Last modified 15 months ago

#15586 closed Bug (wontfix)

Fields with missing columns populated when querying on PostgreSQL

Reported by: sebzur Owned by: nobody
Component: Documentation Version: 1.2
Severity: Normal Keywords: postgresql
Cc: lrekucki@…, botondus@… Triage Stage: Accepted
Has patch: no Needs documentation: no
Needs tests: no Patch needs improvement: no
Easy pickings: no UI/UX: no

Description

With PostgreSQL as backend, when I use CharField field and name it "name", i.e.:

class MyModel(models.Model):
   name = models.CharField(max_length=255, ....)

I can reference to a 'name' field even though the appropriate db column is missing... (I forgot to create it
manually that's how I've noticed that strange issue)

The issue went out when I updated the model (no 'name' field before), I did not create a DB column, but that did not
stop Django from filling the field with a value! On .save() everything is OK and expected DatabseError
exception is raised by psycopg2.

The value stored in the field looks like a tuple, namely its: '(A, B, C)' where A-C are integers.

Attachments (1)

test.sql (270 bytes) - added by lrekucki 3 years ago.
SQL query to check against.

Download all attachments as: .zip

Change History (19)

comment:1 Changed 3 years ago by ramiro

  • Needs documentation unset
  • Needs tests unset
  • Patch needs improvement unset
  • Resolution set to wontfix
  • Status changed from new to closed

I t is not completely clear to me what is the behavior you expect here.

If what you are suggesting is that Django flags the divergence between the model design and its corresponding database table structure as soon as possible (e.g. at Python model field population time) it would be a waste of resources (it would need to introspect the DB table every time). IMHO current behavior is a good compromise: Let the DB-API driver/database engine to flag the error when actual interaction with the DB is performed. Remember, we are using a RDBMS plus an ORM, not a OODB, there are two separate realms, the model objects one and the database one.

If what you are asking for is database schema evolution so it follows the model design, it is a feature that hopefully will be added in a future version and there are third party tools that implement that now (but AFAIK none of them perform automatic schema evolution so they won't be of help in cases where the developer wants to get away with changing the model design at will and hoping the software will take care of the database changes).

See also http://docs.djangoproject.com/en/1.2/faq/models/#if-i-make-changes-to-a-model-how-do-i-update-the-database

Version 0, edited 3 years ago by ramiro (next)

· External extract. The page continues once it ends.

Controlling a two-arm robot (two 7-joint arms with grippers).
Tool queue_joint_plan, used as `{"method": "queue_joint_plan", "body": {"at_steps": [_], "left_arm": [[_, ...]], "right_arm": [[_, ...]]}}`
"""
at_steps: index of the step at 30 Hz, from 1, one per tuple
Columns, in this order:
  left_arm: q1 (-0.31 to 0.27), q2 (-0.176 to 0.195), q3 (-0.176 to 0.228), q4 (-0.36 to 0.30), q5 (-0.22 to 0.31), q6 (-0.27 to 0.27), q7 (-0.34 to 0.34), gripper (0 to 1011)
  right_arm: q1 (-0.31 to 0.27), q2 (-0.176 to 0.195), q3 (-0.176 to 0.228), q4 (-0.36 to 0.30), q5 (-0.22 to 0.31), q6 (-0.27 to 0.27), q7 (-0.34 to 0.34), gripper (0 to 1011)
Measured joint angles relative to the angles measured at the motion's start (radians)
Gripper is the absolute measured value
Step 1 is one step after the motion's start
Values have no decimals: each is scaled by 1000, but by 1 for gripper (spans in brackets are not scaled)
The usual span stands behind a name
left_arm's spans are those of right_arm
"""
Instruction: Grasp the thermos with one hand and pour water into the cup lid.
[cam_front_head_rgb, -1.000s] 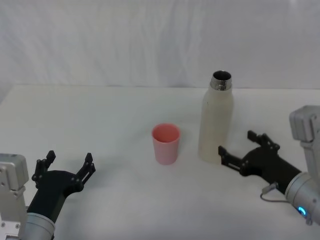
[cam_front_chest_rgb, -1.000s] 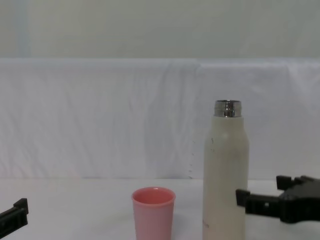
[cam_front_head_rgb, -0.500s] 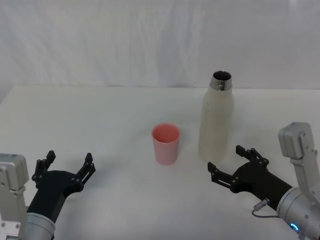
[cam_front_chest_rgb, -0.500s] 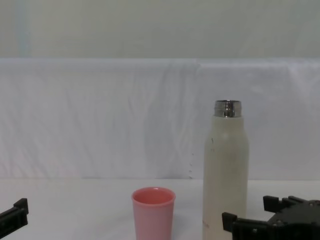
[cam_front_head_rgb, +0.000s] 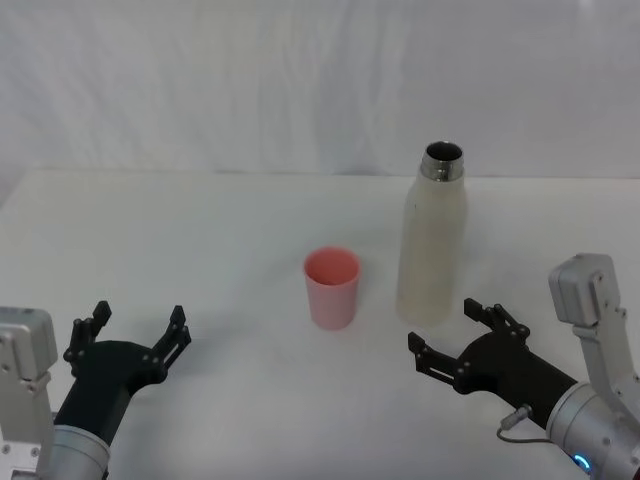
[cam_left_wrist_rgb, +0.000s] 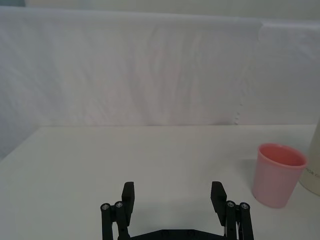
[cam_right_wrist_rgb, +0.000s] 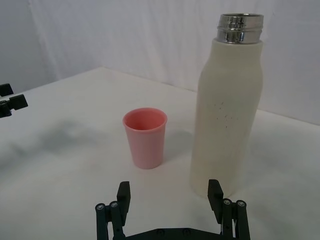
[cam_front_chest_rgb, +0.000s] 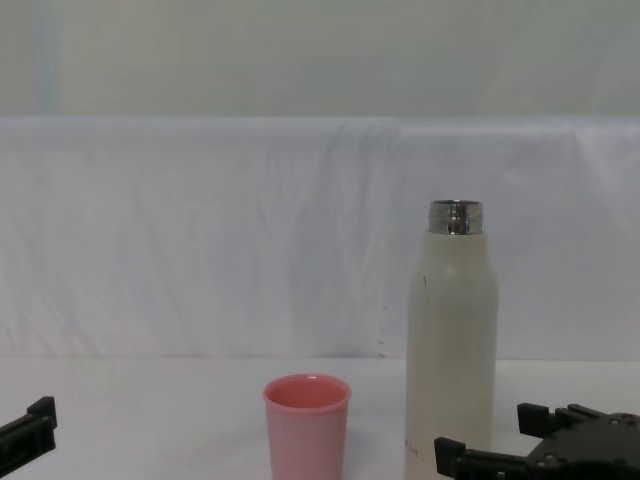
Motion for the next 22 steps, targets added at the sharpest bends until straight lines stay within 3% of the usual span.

comment:2 Changed 3 years ago by sebzur

Of course testing the synchronization between the Django models & db schema every time would be a stupid idea - that was not my point.

Also, I was not asking for automated schema evolution, which is quite a tricky issue and in most cases, for complex DB schema updates, You just have to handle
it manually on your own.

I was just curious HOW 'SELECT' statement could retrieve something from database, when there was no column to get from?

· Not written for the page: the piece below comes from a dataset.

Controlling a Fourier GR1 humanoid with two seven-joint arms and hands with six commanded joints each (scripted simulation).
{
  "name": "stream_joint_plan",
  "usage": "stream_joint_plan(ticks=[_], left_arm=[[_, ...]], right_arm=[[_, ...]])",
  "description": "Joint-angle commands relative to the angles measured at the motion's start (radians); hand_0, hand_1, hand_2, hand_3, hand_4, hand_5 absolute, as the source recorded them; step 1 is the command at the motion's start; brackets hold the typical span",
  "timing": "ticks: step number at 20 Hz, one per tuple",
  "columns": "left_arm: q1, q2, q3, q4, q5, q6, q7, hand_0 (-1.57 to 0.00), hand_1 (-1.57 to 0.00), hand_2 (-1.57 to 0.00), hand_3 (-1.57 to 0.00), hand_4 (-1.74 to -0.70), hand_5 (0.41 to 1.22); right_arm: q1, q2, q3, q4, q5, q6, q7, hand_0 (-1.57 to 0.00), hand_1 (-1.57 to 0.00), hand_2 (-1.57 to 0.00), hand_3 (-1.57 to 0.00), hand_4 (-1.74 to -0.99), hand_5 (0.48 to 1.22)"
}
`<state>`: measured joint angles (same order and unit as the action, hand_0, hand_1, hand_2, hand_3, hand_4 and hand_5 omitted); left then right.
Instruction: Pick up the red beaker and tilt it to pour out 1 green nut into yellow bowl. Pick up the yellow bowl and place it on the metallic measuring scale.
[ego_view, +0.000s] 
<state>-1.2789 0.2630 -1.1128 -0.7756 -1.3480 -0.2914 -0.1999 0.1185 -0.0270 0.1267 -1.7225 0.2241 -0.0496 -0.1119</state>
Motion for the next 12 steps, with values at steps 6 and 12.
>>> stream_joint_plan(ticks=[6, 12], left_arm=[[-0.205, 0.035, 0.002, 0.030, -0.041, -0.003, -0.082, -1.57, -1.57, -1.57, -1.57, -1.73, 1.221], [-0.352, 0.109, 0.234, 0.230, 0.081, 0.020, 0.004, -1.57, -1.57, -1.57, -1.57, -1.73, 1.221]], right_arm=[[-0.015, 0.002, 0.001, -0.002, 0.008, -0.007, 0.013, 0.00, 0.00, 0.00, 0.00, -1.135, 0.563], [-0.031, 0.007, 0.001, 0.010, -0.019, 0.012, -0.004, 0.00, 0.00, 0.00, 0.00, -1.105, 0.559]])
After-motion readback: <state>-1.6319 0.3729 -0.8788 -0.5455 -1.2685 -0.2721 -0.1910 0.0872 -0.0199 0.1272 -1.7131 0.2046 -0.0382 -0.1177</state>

Once again I try to describe the proces:

  • model MyMode was created and db was synced
  • to model was added a CharField and I did not create corresponding DB table on my own
  • I performed qs = MyMode.objects.all(), that I had something in: qs[0].name, qs[1].name and so on ... which I do not understand how this field was field when there was no data in DB? It looks to me like an unexpected behavior....

I would appreciate Your further comments.

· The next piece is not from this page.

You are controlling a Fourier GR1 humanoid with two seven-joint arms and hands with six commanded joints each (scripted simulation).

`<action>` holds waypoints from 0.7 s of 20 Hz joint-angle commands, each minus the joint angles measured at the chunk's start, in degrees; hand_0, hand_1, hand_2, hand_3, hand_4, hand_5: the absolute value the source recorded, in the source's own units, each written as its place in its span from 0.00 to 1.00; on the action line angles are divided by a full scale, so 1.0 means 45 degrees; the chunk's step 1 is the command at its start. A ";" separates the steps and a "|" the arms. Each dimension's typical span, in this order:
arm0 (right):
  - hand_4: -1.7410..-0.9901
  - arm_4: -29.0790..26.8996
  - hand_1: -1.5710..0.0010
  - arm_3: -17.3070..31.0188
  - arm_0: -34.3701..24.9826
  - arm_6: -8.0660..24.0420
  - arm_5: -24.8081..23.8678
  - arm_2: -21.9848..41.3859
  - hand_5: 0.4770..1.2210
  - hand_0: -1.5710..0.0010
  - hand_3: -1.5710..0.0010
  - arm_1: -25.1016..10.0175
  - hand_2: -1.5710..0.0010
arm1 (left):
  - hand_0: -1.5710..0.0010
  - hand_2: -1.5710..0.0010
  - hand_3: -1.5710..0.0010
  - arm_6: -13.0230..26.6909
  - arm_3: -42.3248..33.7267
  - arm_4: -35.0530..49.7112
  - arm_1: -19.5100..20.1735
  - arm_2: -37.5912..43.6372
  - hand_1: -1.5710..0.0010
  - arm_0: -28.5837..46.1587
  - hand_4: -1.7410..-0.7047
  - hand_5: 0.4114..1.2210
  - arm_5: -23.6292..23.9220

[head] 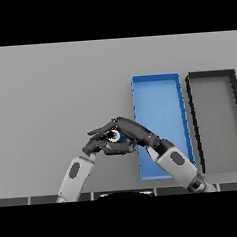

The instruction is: Pick up the blue pipe and place it into the blue bin.

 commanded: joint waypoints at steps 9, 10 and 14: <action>0.00 -0.1349 0.00 -0.0143 -0.0191 0.0506 0.0079 -0.0972 1.00 0.00 0.00 0.0820 0.00 | 0.98 0.99 0.99 0.0182 0.0162 -0.0012 0.0055 0.0111 0.98 0.0064 0.79 0.09 0.0235; 0.00 -0.1770 0.00 -0.0399 -0.0396 0.1052 -0.0193 -0.1197 1.00 0.00 0.00 0.0980 0.00 | 0.99 0.99 0.99 0.0153 0.0182 -0.0038 0.0031 0.0061 0.99 0.0054 0.80 0.08 0.0241; 0.00 -0.4008 0.00 -0.0264 -0.2508 0.1884 -0.1363 -0.2405 1.00 0.00 0.00 0.0366 0.00 | 0.99 1.00 1.00 0.0210 0.0263 -0.0081 0.0169 0.0066 0.99 0.0104 0.80 0.05 0.0211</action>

comment:3 Changed 3 years ago by sebzur

sorry I made a mistake - of course in second point of process workflow should be:

to model was added a CharField and I did not create corresponding DB *column* on my own

comment:4 Changed 3 years ago by lrekucki

  • Keywords postgresql added
  • Resolution wontfix deleted
  • Status changed from closed to reopened
  • Summary changed from Field populated when no DB column present to Fields with missing columns populated when querying on PostgreSQL
  • Triage Stage changed from Unreviewed to Design decision needed

This is a PostgreSQL related issue. The query looks something like this:

SELECT "ticket15586_mymodel"."id", "ticket15586_mymodel"."name" FROM "ticket15586_mymodel"

And with absence of name column on the table, one would expect it to fail (and it does on SQLite, for example). But PostgreSQL seems to let you select the table as a ROW object (or something like that - I'm not an expert on that). So the following queries are valid:

SELECT "ticket15586_mymodel" FROM "ticket15586_mymodel";
SELECT "ticket15586_mymodel".name FROM "ticket15586_mymodel";
SELECT ("ticket15586_mymodel")::name FROM "ticket15586_mymodel";

With the second being treated as the third, which is a type cast. Don't know if there is a way to make it unambiguous that we want a table column, not some weird type thing. I'm going to reopen, so maybe someone with more PostgreSQL-related knowledge can fix this.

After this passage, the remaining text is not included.